TASK PROMPT — Take every record and write it out again exactly, with no images included.

RECORDED DATA —
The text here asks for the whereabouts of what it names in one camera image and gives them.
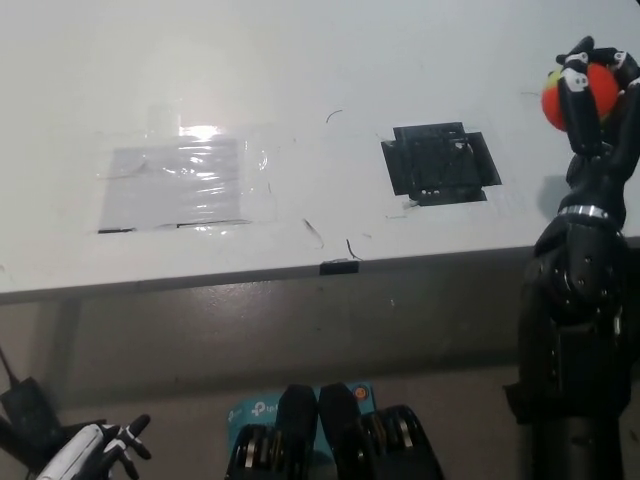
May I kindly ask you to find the teal tp-link box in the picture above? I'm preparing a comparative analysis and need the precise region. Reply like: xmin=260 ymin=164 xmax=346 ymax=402
xmin=227 ymin=381 xmax=375 ymax=456

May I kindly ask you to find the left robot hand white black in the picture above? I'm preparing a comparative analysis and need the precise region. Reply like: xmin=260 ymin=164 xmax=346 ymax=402
xmin=37 ymin=413 xmax=153 ymax=480

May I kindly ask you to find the orange and yellow tennis ball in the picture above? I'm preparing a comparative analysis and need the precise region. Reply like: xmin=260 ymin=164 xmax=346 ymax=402
xmin=541 ymin=62 xmax=622 ymax=133

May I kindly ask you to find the black adapter cable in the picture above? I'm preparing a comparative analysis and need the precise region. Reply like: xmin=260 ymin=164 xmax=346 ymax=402
xmin=0 ymin=344 xmax=16 ymax=389

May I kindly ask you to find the black tape patch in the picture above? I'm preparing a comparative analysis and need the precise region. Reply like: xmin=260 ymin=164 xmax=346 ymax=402
xmin=380 ymin=119 xmax=502 ymax=207

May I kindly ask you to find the clear plastic taped sheet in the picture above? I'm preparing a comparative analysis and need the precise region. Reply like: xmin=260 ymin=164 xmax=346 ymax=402
xmin=98 ymin=138 xmax=246 ymax=232

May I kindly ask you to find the small black tape strip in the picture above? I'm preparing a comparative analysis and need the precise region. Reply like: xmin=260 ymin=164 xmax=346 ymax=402
xmin=318 ymin=258 xmax=361 ymax=277

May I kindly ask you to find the clear plastic film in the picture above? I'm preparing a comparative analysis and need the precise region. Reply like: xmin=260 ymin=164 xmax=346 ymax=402
xmin=93 ymin=102 xmax=279 ymax=235

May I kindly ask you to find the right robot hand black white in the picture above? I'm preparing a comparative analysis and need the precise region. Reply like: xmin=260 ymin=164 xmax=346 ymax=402
xmin=555 ymin=35 xmax=640 ymax=222

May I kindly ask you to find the black power adapter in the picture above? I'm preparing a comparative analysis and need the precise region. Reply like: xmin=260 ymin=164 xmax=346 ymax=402
xmin=0 ymin=378 xmax=65 ymax=454

ANSWER TO THE EXERCISE —
The text here asks for the whereabouts of what it names in one camera image and gives them.
May I kindly ask you to find the teal tp-link box in the picture above? I'm preparing a comparative analysis and need the precise region. Reply like: xmin=260 ymin=164 xmax=346 ymax=402
xmin=227 ymin=381 xmax=375 ymax=456

May I kindly ask you to find the left robot hand white black in the picture above? I'm preparing a comparative analysis and need the precise region. Reply like: xmin=260 ymin=164 xmax=346 ymax=402
xmin=37 ymin=413 xmax=153 ymax=480

May I kindly ask you to find the orange and yellow tennis ball in the picture above? I'm preparing a comparative analysis and need the precise region. Reply like: xmin=260 ymin=164 xmax=346 ymax=402
xmin=541 ymin=62 xmax=622 ymax=133

May I kindly ask you to find the black adapter cable in the picture above? I'm preparing a comparative analysis and need the precise region. Reply like: xmin=260 ymin=164 xmax=346 ymax=402
xmin=0 ymin=344 xmax=16 ymax=389

May I kindly ask you to find the black tape patch in the picture above? I'm preparing a comparative analysis and need the precise region. Reply like: xmin=260 ymin=164 xmax=346 ymax=402
xmin=380 ymin=119 xmax=502 ymax=207

May I kindly ask you to find the clear plastic taped sheet in the picture above? I'm preparing a comparative analysis and need the precise region. Reply like: xmin=260 ymin=164 xmax=346 ymax=402
xmin=98 ymin=138 xmax=246 ymax=232

May I kindly ask you to find the small black tape strip in the picture above? I'm preparing a comparative analysis and need the precise region. Reply like: xmin=260 ymin=164 xmax=346 ymax=402
xmin=318 ymin=258 xmax=361 ymax=277

May I kindly ask you to find the clear plastic film in the picture above? I'm preparing a comparative analysis and need the precise region. Reply like: xmin=260 ymin=164 xmax=346 ymax=402
xmin=93 ymin=102 xmax=279 ymax=235

May I kindly ask you to find the right robot hand black white in the picture above? I'm preparing a comparative analysis and need the precise region. Reply like: xmin=260 ymin=164 xmax=346 ymax=402
xmin=555 ymin=35 xmax=640 ymax=222

May I kindly ask you to find the black power adapter in the picture above? I'm preparing a comparative analysis and need the precise region. Reply like: xmin=260 ymin=164 xmax=346 ymax=402
xmin=0 ymin=378 xmax=65 ymax=454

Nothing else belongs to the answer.